> _Task objective_
The full listing, returned exactly and free of pictures, is the expected answer.

> _Dataset section_
□ □ □

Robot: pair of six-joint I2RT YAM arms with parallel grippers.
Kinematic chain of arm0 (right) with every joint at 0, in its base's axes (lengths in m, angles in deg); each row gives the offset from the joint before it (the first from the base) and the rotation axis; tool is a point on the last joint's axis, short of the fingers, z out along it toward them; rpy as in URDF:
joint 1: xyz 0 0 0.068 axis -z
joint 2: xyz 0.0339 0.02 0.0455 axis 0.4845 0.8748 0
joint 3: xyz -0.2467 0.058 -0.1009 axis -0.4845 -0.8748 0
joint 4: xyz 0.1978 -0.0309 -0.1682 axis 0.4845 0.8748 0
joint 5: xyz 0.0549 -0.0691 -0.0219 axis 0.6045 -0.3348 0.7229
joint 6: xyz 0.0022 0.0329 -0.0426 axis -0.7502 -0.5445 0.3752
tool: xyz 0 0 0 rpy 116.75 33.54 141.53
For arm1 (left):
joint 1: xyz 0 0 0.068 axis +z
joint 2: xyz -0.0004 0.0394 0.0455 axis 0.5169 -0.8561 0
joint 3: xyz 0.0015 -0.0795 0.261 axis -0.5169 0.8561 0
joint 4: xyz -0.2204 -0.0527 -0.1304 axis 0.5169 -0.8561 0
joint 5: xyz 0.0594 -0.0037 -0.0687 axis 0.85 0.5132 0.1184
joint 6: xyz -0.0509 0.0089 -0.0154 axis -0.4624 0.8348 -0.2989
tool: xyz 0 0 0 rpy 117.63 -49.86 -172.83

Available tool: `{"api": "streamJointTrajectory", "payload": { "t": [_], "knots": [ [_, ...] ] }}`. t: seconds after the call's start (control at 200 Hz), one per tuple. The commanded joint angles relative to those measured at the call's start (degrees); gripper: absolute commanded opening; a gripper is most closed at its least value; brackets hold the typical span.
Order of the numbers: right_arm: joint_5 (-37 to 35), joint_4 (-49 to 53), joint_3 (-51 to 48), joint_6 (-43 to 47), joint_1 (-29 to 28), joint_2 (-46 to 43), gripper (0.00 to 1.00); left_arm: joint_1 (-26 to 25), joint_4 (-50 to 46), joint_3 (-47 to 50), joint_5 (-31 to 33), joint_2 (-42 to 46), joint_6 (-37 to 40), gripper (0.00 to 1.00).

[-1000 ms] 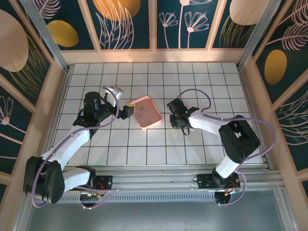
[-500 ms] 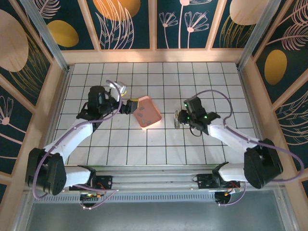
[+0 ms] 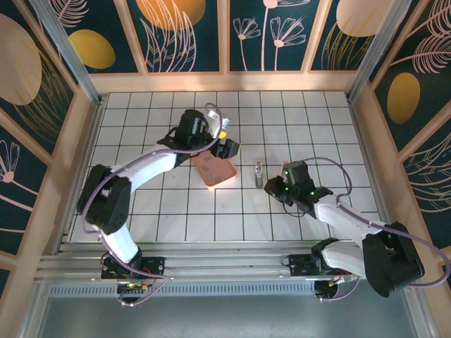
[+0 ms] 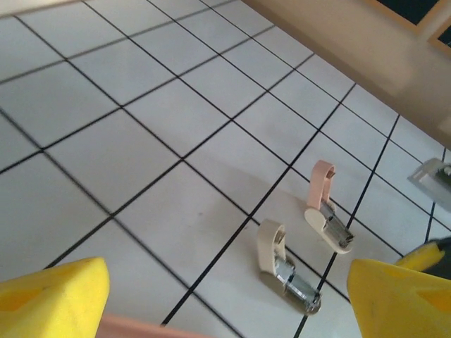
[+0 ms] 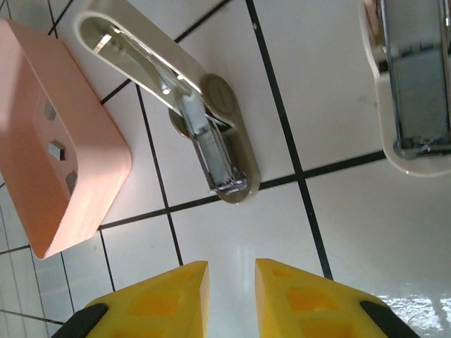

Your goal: Load the staples into the stapler

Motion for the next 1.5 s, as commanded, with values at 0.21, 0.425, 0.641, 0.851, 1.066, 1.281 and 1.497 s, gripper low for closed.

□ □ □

> _Answer space_
Robot: pair of six-joint I2RT YAM arms with parallel grippers.
Kinematic chain of arm0 (right) with every joint at 0, in its base's axes (lengths in m, angles in deg); each row gives the offset from the joint before it (the first from the base) and the rotation axis; tool is a point on the last joint's axis, short of the fingers, z out along it toward them; rpy as in URDF:
joint 1: xyz 0 0 0.068 axis -z
joint 2: xyz 0.0339 0.02 0.0455 axis 0.4845 0.8748 0
joint 3: xyz -0.2467 0.058 -0.1009 axis -0.4845 -0.8748 0
joint 4: xyz 0.1978 -0.0309 -0.1682 axis 0.4845 0.8748 0
joint 5: xyz 0.0549 -0.0691 -0.0219 axis 0.6045 -0.3348 0.7229
joint 6: xyz 0.0022 0.0329 -0.0426 axis -0.7502 -0.5445 0.3752
tool: xyz 0 0 0 rpy 116.75 33.54 141.53
For arm1 (left):
joint 1: xyz 0 0 0.068 axis +z
joint 2: xyz -0.0004 0.0394 0.0455 axis 0.5169 -0.8561 0
joint 3: xyz 0.0015 -0.0795 0.261 axis -0.5169 0.8561 0
joint 4: xyz -0.2204 -0.0527 -0.1304 axis 0.5169 -0.8561 0
joint 5: xyz 0.0594 -0.0037 -0.0687 axis 0.85 0.5132 0.1184
joint 6: xyz -0.0509 0.0089 -0.0154 axis -0.4624 0.8348 -0.2989
tool: xyz 0 0 0 rpy 117.63 -49.86 -172.83

Available tool: `{"api": "streamJointTrajectory", "payload": { "t": [_], "knots": [ [_, ...] ] }}`. t: seconds after the call's start (control at 200 Hz), one per tuple. The commanded joint angles relative to those measured at the call's start (degrees); gripper: absolute commanded opening; a gripper is most closed at its least value; brackets hold the typical span.
Order of the numbers: right_arm: joint_5 (-37 to 35), joint_4 (-49 to 53), joint_3 (-51 to 48), joint_6 (-43 to 47), joint_1 (-29 to 28), joint_2 (-46 to 43), gripper (0.00 to 1.00); left_arm: joint_1 (-26 to 25), joint_4 (-50 to 46), joint_3 (-47 to 50), joint_5 (-31 to 33), joint_2 (-42 to 46), joint_6 (-37 to 40), gripper (0.00 to 1.00).

[-1000 ms] 
[-500 ms] 
[+0 ms] 
[+0 ms] 
[+0 ms] 

Your goal: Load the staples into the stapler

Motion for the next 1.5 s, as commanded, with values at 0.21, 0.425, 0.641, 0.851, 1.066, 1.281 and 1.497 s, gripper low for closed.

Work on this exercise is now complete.